▸ What is needed:
Wherever the string "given" appears in the listing, copy that line.

▸ Supplied information:
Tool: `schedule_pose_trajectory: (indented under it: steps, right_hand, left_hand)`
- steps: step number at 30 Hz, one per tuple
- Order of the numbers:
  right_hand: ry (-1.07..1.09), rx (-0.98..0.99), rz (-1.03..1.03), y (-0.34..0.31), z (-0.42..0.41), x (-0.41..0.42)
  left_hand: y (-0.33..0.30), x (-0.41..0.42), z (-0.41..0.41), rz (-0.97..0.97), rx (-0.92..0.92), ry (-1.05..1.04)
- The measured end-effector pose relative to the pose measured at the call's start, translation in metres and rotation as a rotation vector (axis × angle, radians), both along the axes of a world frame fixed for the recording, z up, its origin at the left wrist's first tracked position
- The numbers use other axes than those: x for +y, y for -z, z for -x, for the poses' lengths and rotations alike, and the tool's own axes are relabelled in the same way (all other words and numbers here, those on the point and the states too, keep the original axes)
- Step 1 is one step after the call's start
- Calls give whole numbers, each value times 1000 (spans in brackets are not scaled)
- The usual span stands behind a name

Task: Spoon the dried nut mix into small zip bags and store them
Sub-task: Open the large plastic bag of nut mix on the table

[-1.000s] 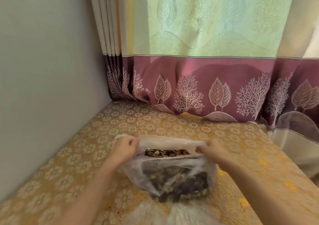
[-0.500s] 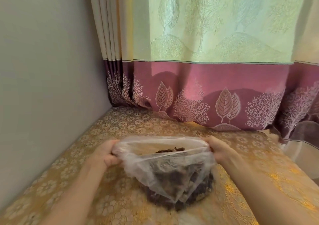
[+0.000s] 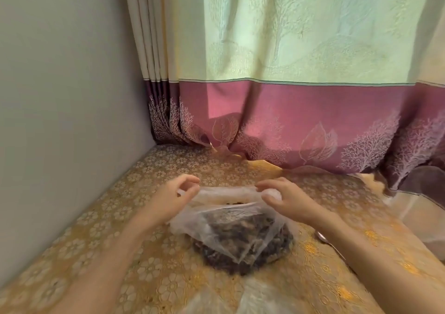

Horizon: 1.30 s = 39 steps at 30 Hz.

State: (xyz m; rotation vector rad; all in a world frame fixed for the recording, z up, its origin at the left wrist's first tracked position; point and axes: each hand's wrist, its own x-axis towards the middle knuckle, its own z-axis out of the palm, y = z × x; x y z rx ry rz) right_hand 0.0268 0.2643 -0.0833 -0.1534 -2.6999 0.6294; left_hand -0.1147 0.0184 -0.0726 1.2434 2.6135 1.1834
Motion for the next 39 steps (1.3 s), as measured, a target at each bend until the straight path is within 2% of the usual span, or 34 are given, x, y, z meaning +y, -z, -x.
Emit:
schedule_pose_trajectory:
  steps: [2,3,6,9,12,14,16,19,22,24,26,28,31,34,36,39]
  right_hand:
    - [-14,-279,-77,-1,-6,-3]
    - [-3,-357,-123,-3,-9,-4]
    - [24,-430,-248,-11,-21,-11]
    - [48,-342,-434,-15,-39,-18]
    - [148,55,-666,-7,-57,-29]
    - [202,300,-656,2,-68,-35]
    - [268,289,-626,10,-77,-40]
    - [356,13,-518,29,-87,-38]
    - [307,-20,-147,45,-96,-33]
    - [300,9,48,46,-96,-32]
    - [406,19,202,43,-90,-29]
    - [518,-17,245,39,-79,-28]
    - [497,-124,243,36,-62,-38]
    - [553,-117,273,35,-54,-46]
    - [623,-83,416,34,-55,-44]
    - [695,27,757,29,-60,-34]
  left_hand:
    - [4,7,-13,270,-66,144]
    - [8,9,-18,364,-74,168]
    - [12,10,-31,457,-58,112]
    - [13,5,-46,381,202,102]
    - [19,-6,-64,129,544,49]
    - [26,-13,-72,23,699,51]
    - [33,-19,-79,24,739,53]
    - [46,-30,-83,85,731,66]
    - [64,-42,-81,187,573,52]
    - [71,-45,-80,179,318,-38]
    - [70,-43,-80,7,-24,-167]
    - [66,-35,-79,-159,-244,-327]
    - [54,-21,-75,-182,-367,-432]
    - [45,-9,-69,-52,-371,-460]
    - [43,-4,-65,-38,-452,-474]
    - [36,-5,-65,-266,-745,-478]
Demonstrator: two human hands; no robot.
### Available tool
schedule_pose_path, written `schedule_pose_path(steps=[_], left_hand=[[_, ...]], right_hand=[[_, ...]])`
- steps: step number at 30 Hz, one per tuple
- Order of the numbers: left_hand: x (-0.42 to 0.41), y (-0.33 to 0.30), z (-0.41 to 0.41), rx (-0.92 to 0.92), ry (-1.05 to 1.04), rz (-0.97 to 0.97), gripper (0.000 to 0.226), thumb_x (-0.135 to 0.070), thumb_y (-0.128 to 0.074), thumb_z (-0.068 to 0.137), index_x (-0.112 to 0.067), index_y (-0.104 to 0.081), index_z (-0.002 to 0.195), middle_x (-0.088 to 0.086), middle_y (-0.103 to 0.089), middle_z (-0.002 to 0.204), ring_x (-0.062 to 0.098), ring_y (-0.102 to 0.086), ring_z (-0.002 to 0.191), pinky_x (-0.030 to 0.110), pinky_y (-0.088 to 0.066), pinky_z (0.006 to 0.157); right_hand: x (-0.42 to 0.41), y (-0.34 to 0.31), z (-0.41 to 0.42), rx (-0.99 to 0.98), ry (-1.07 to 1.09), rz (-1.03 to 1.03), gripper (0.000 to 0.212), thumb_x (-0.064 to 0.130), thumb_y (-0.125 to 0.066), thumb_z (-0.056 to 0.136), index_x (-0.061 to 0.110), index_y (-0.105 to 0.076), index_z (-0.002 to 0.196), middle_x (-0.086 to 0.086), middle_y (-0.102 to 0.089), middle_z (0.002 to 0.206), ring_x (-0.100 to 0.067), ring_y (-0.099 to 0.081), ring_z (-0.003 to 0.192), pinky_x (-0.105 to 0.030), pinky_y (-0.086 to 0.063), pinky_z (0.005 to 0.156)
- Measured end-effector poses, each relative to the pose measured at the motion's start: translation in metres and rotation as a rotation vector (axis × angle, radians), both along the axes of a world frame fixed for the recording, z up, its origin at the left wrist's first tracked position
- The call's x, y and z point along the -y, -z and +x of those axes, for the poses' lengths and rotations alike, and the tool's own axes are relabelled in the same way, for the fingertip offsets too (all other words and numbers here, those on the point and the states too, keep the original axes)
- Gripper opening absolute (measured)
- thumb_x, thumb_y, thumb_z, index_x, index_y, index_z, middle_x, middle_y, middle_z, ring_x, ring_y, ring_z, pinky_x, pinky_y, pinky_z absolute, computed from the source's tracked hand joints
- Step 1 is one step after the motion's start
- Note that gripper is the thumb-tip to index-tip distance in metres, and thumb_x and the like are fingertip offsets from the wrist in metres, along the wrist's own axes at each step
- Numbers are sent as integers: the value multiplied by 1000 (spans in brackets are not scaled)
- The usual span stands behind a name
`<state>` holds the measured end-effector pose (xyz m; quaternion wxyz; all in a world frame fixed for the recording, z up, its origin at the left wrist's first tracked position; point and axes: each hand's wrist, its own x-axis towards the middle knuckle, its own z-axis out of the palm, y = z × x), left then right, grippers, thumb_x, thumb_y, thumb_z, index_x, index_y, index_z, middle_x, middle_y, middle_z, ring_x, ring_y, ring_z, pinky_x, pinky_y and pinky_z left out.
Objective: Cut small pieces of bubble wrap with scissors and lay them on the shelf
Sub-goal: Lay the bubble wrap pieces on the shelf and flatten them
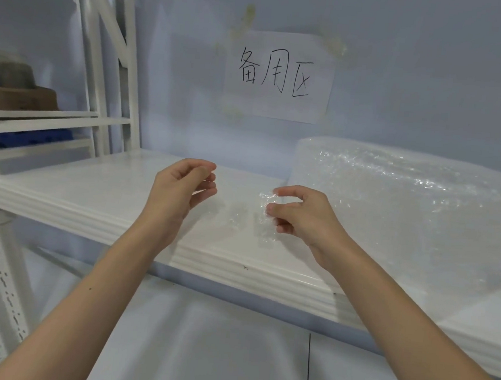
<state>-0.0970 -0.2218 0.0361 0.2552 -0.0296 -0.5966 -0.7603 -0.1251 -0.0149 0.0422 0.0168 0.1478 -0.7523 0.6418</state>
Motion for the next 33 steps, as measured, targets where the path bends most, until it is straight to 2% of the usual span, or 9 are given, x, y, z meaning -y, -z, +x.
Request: schedule_pose_path(steps=[7, 14, 17, 19, 23, 26, 28, 31, 33], left_hand=[[11, 2, -11, -2, -29, -65, 20, -9, -53, 97, -7, -71, 88, 7, -64, 82, 15, -64, 76, 26, -59, 79], [22, 2, -22, 29, -132, -182, 19, -9, -53, 96, -9, -71, 89, 8, -64, 82, 17, -63, 76, 33, -59, 86], [26, 6, -23, 55, -147, -174, 18, -9, -54, 95, -9, -70, 90, 8, -63, 82, 18, -62, 76, 35, -58, 88], [27, 7, -23, 60, -153, -157, 18, -8, -53, 95, -9, -70, 90, 9, -63, 82, 18, -62, 76, 36, -58, 88], [27, 9, -23, 55, -143, -180, 18, -7, -53, 95, -8, -70, 91, 9, -63, 82, 18, -62, 76, 34, -58, 86], [27, 10, -23, 60, -150, -198, 22, -6, -49, 97, -10, -70, 90, 9, -64, 83, 19, -62, 78, 32, -58, 83], [27, 10, -23, 63, -150, -197, 26, -7, -45, 98, -10, -70, 89, 10, -63, 84, 19, -62, 78, 30, -58, 81], [27, 10, -23, 67, -141, -175, 28, -7, -43, 98, -8, -69, 89, 10, -63, 84, 19, -61, 78, 31, -57, 81], [28, 11, -23, 69, -138, -165, 27, -8, -43, 98, -7, -69, 90, 10, -63, 84, 19, -61, 78, 33, -57, 82]], right_hand=[[8, 1, -14, 25, 9, 18, 35, 4, -72, 79, 12, -60, 112, -16, -69, 78, -19, -57, 58, -31, -56, 68], [16, 4, -25, 52, 19, 2, 35, 2, -71, 80, 11, -58, 112, -19, -66, 80, -21, -56, 58, -32, -57, 68], [18, 7, -31, 68, 31, 35, 36, 3, -70, 81, 11, -56, 113, -18, -67, 78, -23, -56, 56, -39, -57, 73], [20, 11, -35, 61, 59, 112, 37, 4, -69, 81, 12, -54, 114, -16, -67, 76, -24, -57, 54, -40, -56, 74], [25, 17, -37, -51, 124, 346, 31, 11, -65, 82, 16, -50, 109, -12, -67, 76, -20, -56, 52, -31, -50, 59], [26, 19, -36, -220, 194, 563, 18, 17, -61, 83, 17, -51, 98, -11, -64, 87, -21, -57, 63, -29, -41, 53], [28, 21, -33, -315, 209, 694, 8, 18, -58, 84, 12, -54, 87, -10, -62, 87, -25, -58, 75, -32, -43, 57], [29, 25, -30, -397, 206, 797, 21, 18, -53, 88, 0, -61, 78, -13, -61, 85, -33, -59, 82, -37, -46, 65], [29, 25, -28, -420, 212, 805, 30, 22, -50, 92, 0, -62, 76, -9, -51, 87, -32, -56, 79, -35, -43, 66]])
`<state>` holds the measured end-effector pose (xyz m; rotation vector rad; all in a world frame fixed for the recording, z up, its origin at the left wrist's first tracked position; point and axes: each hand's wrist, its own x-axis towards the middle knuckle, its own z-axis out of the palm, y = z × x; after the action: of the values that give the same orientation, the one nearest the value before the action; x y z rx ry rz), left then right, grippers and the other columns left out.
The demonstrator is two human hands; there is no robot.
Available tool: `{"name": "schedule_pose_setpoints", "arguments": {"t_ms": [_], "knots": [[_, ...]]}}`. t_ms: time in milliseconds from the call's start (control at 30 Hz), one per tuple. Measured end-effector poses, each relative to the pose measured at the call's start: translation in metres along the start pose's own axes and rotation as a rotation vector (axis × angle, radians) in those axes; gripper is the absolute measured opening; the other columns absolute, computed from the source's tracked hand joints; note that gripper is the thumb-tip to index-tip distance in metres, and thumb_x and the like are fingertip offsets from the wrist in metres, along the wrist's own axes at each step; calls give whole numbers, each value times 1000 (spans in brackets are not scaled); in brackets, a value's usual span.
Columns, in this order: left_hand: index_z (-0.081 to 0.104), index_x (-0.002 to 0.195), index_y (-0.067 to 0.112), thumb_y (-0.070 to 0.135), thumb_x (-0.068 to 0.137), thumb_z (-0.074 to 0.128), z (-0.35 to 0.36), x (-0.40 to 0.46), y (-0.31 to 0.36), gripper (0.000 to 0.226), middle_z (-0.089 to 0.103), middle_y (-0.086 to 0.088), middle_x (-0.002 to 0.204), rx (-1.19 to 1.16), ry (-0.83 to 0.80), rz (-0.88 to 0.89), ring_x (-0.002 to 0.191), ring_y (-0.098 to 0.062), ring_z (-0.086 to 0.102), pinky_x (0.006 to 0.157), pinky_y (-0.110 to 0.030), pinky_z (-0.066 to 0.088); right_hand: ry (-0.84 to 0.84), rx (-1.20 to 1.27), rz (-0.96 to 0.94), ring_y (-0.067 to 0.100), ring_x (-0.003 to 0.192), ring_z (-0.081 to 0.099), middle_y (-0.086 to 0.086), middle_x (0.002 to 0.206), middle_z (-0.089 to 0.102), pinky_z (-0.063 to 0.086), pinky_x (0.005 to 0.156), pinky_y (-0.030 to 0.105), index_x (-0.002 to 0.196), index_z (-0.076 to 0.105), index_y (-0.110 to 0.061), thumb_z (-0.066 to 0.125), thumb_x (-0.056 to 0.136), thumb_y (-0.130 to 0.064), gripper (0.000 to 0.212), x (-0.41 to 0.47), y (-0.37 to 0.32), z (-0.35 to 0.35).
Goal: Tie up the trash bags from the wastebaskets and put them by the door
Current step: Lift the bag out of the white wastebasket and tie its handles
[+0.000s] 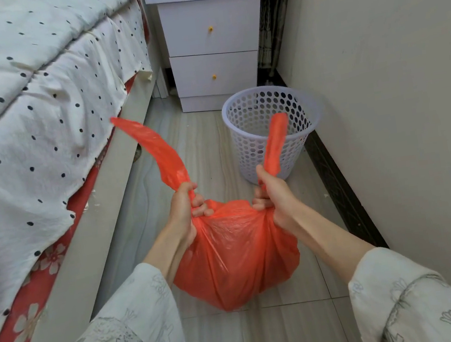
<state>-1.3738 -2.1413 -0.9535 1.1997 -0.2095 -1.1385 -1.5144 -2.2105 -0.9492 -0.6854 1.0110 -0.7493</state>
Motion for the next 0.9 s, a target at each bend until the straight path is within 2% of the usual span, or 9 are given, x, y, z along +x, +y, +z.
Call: {"name": "schedule_pose_setpoints", "arguments": {"t_ms": [100, 233, 433, 567, 633, 667, 733, 800, 900], "knots": [[41, 85, 13, 17, 87, 29, -3, 1, -2, 13, 30, 1, 52, 38, -19, -130, 25, -7, 21, 37, -16, 37, -58, -241, 32, 1, 28, 21, -2, 56, 23, 20, 30, 10, 75, 36, -20, 50, 93, -33, 27, 0, 6, -5], [46, 85, 9, 24, 99, 24, -4, -2, -12, 31, 33, 7, 35, 174, -102, -201, 24, -4, 23, 34, -12, 33, -78, -400, 111, 0, 25, 20, -2, 59, 26, 15, 29, 10, 82, 45, -14, 26, 100, -34, 32, -3, 11, -4], [38, 73, 14, 26, 100, 27, 6, -13, -15, 32, 29, 8, 33, 325, -268, -96, 25, -1, 20, 32, -12, 28, -75, -476, 90, -1, 22, 18, -3, 47, 28, 13, 28, 9, 79, 46, -11, 26, 101, -20, 31, -1, 14, -9], [36, 68, 16, 26, 100, 27, 14, -15, -18, 34, 30, -2, 50, 668, -228, 32, 24, -1, 24, 32, -11, 27, -84, -534, 127, 0, 21, 17, -2, 45, 26, 13, 29, 6, 73, 39, -13, 29, 97, -12, 26, -3, 17, -8], [40, 70, 16, 27, 99, 27, 13, -12, -19, 34, 34, -6, 53, 809, -181, 98, 27, -5, 34, 37, -18, 35, -125, -539, 174, 1, 23, 17, -2, 50, 24, 13, 30, 8, 65, 31, -16, 34, 89, -7, 26, -5, 15, -7], [46, 75, 13, 28, 99, 28, 12, -11, -18, 34, 42, -11, 56, 900, -159, 131, 35, -13, 45, 45, -25, 42, -162, -520, 213, 2, 24, 17, -2, 54, 23, 13, 30, 9, 64, 29, -17, 36, 86, -9, 24, -6, 13, -6], [56, 97, 2, 26, 99, 28, 11, -10, -15, 37, 62, -30, 87, 1205, -111, 213, 77, -38, 63, 70, -40, 49, -262, -496, 261, 3, 30, 17, -3, 58, 22, 13, 31, 13, 67, 33, -19, 42, 85, -20, 20, -9, 9, -6], [54, 110, -5, 20, 99, 27, 15, -15, -14, 38, 59, -30, 117, 1470, -176, 280, 110, -40, 55, 85, -38, 40, -331, -514, 247, 5, 37, 18, -4, 57, 25, 15, 33, 15, 71, 45, -22, 48, 87, -44, 27, -13, 7, -6], [51, 113, -3, 19, 99, 31, 19, -24, -19, 33, 57, -26, 122, 1607, -403, 284, 115, -38, 53, 89, -37, 38, -252, -465, 166, 4, 33, 21, -5, 48, 34, 18, 32, 13, 67, 53, -21, 39, 80, -72, 55, -10, 10, -6]]}}
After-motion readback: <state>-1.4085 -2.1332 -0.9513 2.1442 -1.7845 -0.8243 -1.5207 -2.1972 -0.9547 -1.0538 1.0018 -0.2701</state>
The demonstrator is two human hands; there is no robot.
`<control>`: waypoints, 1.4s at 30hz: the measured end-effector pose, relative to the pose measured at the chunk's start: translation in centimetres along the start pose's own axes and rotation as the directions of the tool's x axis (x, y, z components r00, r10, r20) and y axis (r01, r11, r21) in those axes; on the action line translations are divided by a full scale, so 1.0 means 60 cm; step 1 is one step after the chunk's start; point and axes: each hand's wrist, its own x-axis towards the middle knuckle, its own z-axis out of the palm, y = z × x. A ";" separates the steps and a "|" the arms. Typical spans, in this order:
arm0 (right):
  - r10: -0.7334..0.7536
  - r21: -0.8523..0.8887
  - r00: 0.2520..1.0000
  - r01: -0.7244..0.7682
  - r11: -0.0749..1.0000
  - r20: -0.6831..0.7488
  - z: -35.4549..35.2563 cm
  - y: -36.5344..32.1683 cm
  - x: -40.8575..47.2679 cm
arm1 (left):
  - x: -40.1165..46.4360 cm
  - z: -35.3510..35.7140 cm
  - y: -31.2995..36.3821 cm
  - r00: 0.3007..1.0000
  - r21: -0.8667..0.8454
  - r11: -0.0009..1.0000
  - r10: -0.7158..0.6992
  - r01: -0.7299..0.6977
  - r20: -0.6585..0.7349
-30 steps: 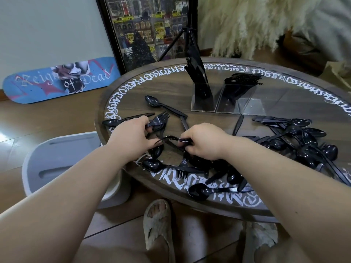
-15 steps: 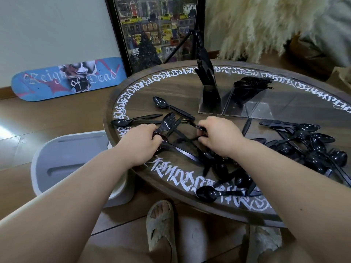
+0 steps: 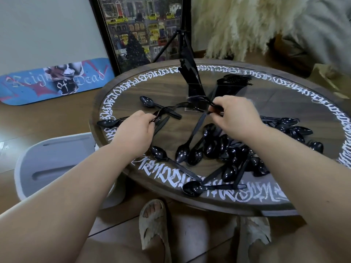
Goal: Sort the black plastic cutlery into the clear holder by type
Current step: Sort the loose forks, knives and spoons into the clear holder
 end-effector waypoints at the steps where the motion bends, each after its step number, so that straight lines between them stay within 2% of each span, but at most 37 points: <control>1: -0.006 -0.062 1.000 0.007 0.998 0.022 -0.006 0.006 -0.002 | 0.000 0.000 0.008 1.000 -0.001 1.000 0.010 -0.010 -0.008; 4: 0.014 -0.226 0.995 0.008 0.974 0.096 -0.019 0.030 -0.017 | 0.000 -0.002 0.032 0.999 -0.014 0.999 0.032 -0.033 -0.020; 7: 0.072 -0.256 0.988 -0.035 0.966 0.136 -0.044 0.064 -0.041 | 0.003 0.000 0.052 0.999 -0.035 0.999 0.034 -0.035 -0.014; 12: 0.247 -0.147 0.959 -0.226 0.963 0.137 -0.101 0.101 -0.086 | 0.001 0.007 0.103 0.997 -0.092 0.994 0.069 -0.065 0.046; 16: 0.389 -0.005 0.908 -0.394 0.919 0.157 -0.126 0.107 -0.133 | -0.005 0.015 0.146 0.990 -0.068 0.990 0.131 -0.126 0.059; 20: 0.512 0.293 0.826 -0.562 0.773 0.235 -0.129 0.101 -0.177 | -0.018 0.008 0.176 0.991 -0.055 0.993 0.105 -0.101 0.085; 22: 0.514 0.426 0.805 -0.593 0.683 0.297 -0.130 0.091 -0.191 | -0.027 0.000 0.185 0.988 -0.025 0.993 0.114 -0.112 0.105; 26: 0.461 0.582 0.786 -0.616 0.531 0.411 -0.129 0.070 -0.201 | -0.050 -0.009 0.205 0.986 0.002 0.995 0.098 -0.099 0.137; 29: 0.440 0.690 0.736 -0.660 0.297 0.514 -0.112 0.054 -0.202 | -0.070 -0.004 0.220 0.988 -0.103 0.995 0.018 -0.002 0.150; 31: 0.444 0.709 0.706 -0.678 0.196 0.552 -0.095 0.043 -0.199 | -0.077 0.006 0.228 0.983 -0.198 0.978 -0.034 0.071 0.181; 33: 0.441 0.712 0.686 -0.689 0.138 0.579 -0.079 0.033 -0.192 | -0.079 0.023 0.235 0.970 -0.313 0.937 -0.084 0.155 0.230; 36: 0.418 0.702 0.662 -0.708 0.078 0.622 -0.062 0.020 -0.182 | -0.081 0.046 0.245 0.930 -0.486 0.819 -0.145 0.305 0.339; 39: 0.400 0.709 0.662 -0.704 0.042 0.633 -0.050 0.018 -0.177 | -0.081 0.060 0.255 0.898 -0.550 0.760 -0.098 0.346 0.429; 42: 0.405 0.734 0.684 -0.678 0.046 0.607 -0.043 0.020 -0.171 | -0.080 0.065 0.266 0.890 -0.628 0.674 -0.099 0.388 0.444</control>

▸ Answer box:
Motion for the next 39 steps (1.3 s), as measured, a target at each bend until the straight path is within 2% of the usual span, or 34 are given, x, y, z meaning +y, -z, -x.
Motion for the next 33 steps, as measured, targets where the path bends most, until it is straight to 2% of the usual span, or 9 are given, x, y, z meaning -y, -z, +x.
Motion for the next 0.9 s, a target at each bend until the straight path is within 2% of the usual span, or 9 are given, x, y, z along +x, +y, +z.

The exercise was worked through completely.